Problem to solve = Would you reproduce exactly the lines below from the one holding "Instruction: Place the" through the one holding "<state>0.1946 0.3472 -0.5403", inclusive, and no others?

The data =
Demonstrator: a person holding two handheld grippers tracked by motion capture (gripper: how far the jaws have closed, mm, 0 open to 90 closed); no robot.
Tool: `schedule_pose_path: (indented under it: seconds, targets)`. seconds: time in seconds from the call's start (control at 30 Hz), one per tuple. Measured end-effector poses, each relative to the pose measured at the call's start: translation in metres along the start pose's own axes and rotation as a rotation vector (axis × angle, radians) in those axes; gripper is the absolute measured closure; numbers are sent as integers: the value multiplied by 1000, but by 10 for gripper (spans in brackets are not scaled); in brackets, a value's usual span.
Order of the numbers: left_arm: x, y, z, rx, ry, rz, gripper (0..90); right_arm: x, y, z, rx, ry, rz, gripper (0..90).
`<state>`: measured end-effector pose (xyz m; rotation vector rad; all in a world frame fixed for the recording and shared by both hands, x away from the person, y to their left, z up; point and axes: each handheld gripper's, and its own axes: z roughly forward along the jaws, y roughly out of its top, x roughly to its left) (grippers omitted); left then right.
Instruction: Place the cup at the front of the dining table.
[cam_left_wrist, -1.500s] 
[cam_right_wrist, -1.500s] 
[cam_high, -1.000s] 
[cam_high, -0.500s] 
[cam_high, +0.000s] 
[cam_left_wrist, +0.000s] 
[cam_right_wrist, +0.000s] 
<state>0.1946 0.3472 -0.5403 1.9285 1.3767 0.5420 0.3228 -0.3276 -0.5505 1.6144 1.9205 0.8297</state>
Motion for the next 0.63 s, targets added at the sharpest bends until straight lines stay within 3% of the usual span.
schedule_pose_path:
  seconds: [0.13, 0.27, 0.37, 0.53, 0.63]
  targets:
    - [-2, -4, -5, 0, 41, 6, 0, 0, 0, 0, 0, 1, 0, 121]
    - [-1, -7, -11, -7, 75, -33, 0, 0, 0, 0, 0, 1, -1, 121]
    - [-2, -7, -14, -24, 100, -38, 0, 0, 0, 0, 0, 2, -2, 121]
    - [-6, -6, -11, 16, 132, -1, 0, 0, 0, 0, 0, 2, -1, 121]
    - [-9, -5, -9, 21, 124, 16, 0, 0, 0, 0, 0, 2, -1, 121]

Reply =
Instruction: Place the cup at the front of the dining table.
[cam_left_wrist, -1.500s] 
[cam_right_wrist, -1.500s] 
[cam_high, -1.000s] 
[cam_high, -0.500s] 
[cam_high, +0.000s] 
[cam_left_wrist, +0.000s] 
[cam_right_wrist, +0.000s] 
<state>0.1946 0.3472 -0.5403 1.9285 1.3767 0.5420 0.3228 -0.3276 -0.5505 1.6144 1.9205 0.8297</state>

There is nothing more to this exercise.